You should use this if your platform has good support for u128 and you need to encode between 58 and 120 bits.


It can work with any size of encoding, but is much slower than the other 2 implementations (about 10 times slower when working with the same encoding size). It also requires libstd to function.
It is hidden behind the "dyn" feature flag, which is off by default. Unless you activate this feature, this crate can compile in #![no_std] environments.


In secded.h, you'll find the header for this crate's FFI. Note that the FFI is only built if the "ffi" feature is requested, which the provided CMakeList.txt does automatically.

The provided CMakeList.txt also shows how to provide options to enable the underlying crate's features.


These benchmarks are only indicative, but feel free to run them yourself using cargo +nightly bench --features "dyn bench" secded.

test secded_128::decode          ... bench:          23 ns/iter (+/- 1)
test secded_128::decode_1err     ... bench:          50 ns/iter (+/- 2)
test secded_128::encode          ... bench:          27 ns/iter (+/- 5)
test secded_64::decode           ... bench:          15 ns/iter (+/- 0)
test secded_64::decode_1err      ... bench:          41 ns/iter (+/- 4)
test secded_64::encode           ... bench:          17 ns/iter (+/- 1)
test secded_dynamic::decode      ... bench:         397 ns/iter (+/- 26)
test secded_dynamic::decode_1err ... bench:         502 ns/iter (+/- 30)
test secded_dynamic::encode      ... bench:         411 ns/iter (+/- 27)

Memory Allocations

Running Valgrind on the example should report 0 leaks without the USE_DYN feature flag.
When using the USE_DYN feature flag, you should see that 8 bytes are still reachable: this is normal and due to the usage of lazy_static to provide a constant to the implementation.

Failing to call SECDED_DYN_free(...) (instead of free) on a pointer provided by SECDED_DYN_new(...) will cause big memory leaks, as even with an encoding size as small as 57, the indirect loss is of 9608 bytes, on top of the 160 bytes occupied by the SecDedDynamic structure itself. The indirect loss seems to be linear with the requested encodable size.
So if your language supports custom destructors, I highly suggest wrapping the provided pointer in a reference counter with a destructor that will call SECDED_DYN_free(...)

How It Works

The correction matrix C is built by concatenating the column vector (most significant bit at the top) representations of each encodable integer with a bit count higher than one. This way of constructing C is deterministic and guarantees cross-implementation compatibility.

Typically, encoding would use encoded = data * G, where data is a column vector of N bits, and G is the N sized Identity Matrix on top of C.

Instead, this implementation relies on data being N bits followed by code_size bits set to 0, so that the same computation r = data * H + P can be used to compute both the correction code at encoding and the syndrome at decoding.
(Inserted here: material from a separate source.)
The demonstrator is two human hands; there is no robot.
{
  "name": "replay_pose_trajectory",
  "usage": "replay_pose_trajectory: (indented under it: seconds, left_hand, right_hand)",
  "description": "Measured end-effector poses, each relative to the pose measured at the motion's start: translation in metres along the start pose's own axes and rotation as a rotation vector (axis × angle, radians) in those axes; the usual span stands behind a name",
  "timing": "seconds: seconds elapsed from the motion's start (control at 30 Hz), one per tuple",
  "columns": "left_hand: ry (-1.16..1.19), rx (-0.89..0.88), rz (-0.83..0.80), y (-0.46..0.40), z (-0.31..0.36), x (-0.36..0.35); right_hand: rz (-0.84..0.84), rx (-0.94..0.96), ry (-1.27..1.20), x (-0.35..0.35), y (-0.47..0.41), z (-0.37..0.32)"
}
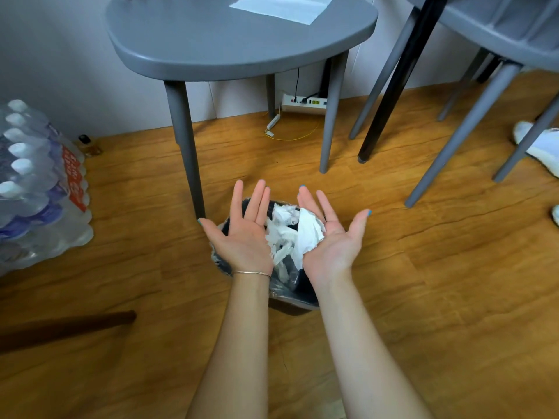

H is then [C I 0] where I is the code_size sized Identity Matrix, 0 is an appropriately sized null column vector, and P is a vector of 0s, with the last bit set to the parity of data * H.

At encoding, the last code_size bits of data are replaced with r.
At decoding, if an error is detected (non-null, known syndrome), it is corrected in-place, and the last code_size bits are reset to 0 to avoid misinterpretations and allow for immediate re-encoding even after mutating the data.